Delivery intermediaries:

  • Instacart will control approximately 65.2% of the third-party US grocery delivery market in 2026, per EMARKETER.

How are retailers using automation to improve last-mile delivery?

Retailers are deploying drones, autonomous vehicles, and robotic systems to reduce last-mile costs and accelerate delivery times.

Drone delivery is scaling beyond pilot programs. Walmart's partnership with Zipline and Wing enables deliveries within 30 minutes for customers within a six-mile radius of participating stores. The delivery drones market is projected to grow from $1.08 billion in 2025 to $4.40 billion by 2030.

Autonomous ground vehicles are moving from experimental to operational. Companies like Nuro and Starship Technologies operate delivery robots in select markets, while Amazon and Walmart test autonomous vehicles for middle-mile and last-mile routes.

Micro-fulfillment centers position inventory closer to customers.

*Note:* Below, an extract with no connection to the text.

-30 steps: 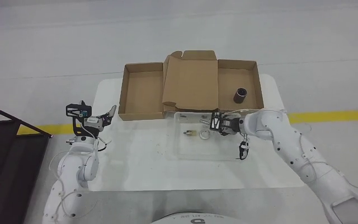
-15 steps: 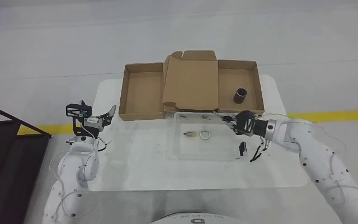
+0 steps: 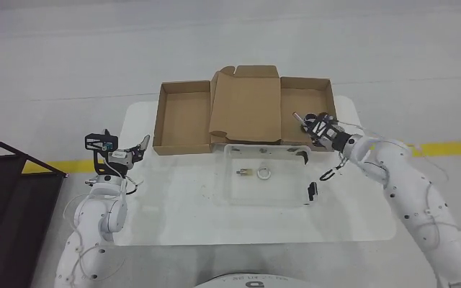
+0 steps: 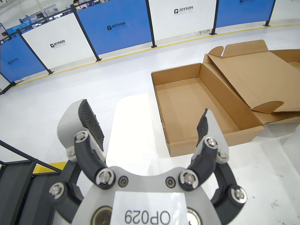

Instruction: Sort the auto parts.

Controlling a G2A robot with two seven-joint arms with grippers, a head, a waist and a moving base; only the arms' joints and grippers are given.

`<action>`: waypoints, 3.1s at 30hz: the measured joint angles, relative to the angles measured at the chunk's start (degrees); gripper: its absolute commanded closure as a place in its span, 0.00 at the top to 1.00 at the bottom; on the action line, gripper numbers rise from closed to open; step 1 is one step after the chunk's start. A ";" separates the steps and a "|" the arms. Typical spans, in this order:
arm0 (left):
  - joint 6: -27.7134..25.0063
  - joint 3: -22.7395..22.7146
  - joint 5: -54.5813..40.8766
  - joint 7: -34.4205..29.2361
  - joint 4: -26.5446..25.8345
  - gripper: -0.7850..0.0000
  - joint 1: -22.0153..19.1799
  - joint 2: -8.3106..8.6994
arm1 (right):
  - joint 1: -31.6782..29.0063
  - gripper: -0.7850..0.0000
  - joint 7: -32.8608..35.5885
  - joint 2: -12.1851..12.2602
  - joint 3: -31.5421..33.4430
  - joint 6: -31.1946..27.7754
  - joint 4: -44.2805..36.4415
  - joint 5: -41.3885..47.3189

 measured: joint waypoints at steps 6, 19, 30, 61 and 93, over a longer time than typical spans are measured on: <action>0.00 0.00 0.00 0.00 0.00 1.00 0.00 0.00 | 4.94 0.00 7.00 -2.08 -9.03 3.42 1.43 -10.94; 0.00 0.00 0.00 0.00 0.00 1.00 0.00 0.00 | 6.13 0.27 6.60 -3.36 -10.45 3.13 3.85 -12.44; 0.00 0.00 0.00 0.00 0.00 1.00 0.00 0.00 | 2.57 0.42 3.74 -3.13 -6.67 4.37 1.29 -11.11; 0.00 0.00 0.00 0.00 0.00 1.00 0.00 0.00 | -11.22 1.00 -26.65 -0.15 9.46 -24.05 0.07 1.87; -27.48 12.43 4.27 -12.30 -6.79 1.00 -5.03 0.39 | -12.14 1.00 -36.60 0.20 13.20 -31.04 5.54 10.65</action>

These automated facilities within or adjacent to stores enable same-day fulfillment for online orders without requiring deliveries from distant warehouses.

What role does crowdsourced delivery play in last-mile fulfillment?

Crowdsourced delivery uses gig-economy drivers to fulfill last-mile shipments, offering retailers flexibility and rapid scaling without fixed infrastructure costs.

The model works similarly to ride-sharing: contracted couriers use personal vehicles to complete deliveries, typically from retail stores rather than distribution centers. Amazon Flex, Walmart's Spark Driver, and Shipt all operate crowdsourced networks that can expand capacity during peak demand.

Benefits include lower fixed costs and the ability to offer same-day delivery without building proprietary fleets. Retailers pay per delivery or shift rather than maintaining full-time driver payrolls. The approach also enables delivery scheduling options that reduce failed delivery attempts.

However, crowdsourced delivery creates less control over customer experience and requires careful quality management. Delivery platforms compete directly with retailers for driver availability during high-demand periods.

How should retailers optimize last-mile delivery strategy in 2026?

Retailers evaluating last-mile investments should assess four areas:

  1. Audience alignment. Match delivery capabilities to customer expectations. Grocery and convenience shoppers prioritize speed; apparel and home goods buyers often accept longer windows for free shipping.
  2. Build vs. partner decisions. Retailers with sufficient volume and geographic density benefit from owned delivery networks. Others should evaluate Instacart, DoorDash, or carrier partnerships based on commission structures and data-sharing terms.
  3. Technology investment. AI-powered route optimization, demand forecasting, and real-time tracking have become table stakes. Retailers should also evaluate drone and autonomous delivery pilots for specific use cases.
  4. Measurement infrastructure. Track delivery costs per order, on-time rates, and customer satisfaction by fulfillment method. Use incrementality testing to measure whether faster delivery drives repeat purchases.

The retailers best positioned for 2026 will balance speed, cost, and customer experience rather than pursuing delivery speed at any price.

 

We prepared this article with the assistance of generative AI tools and stand behind its accuracy, quality, and originality.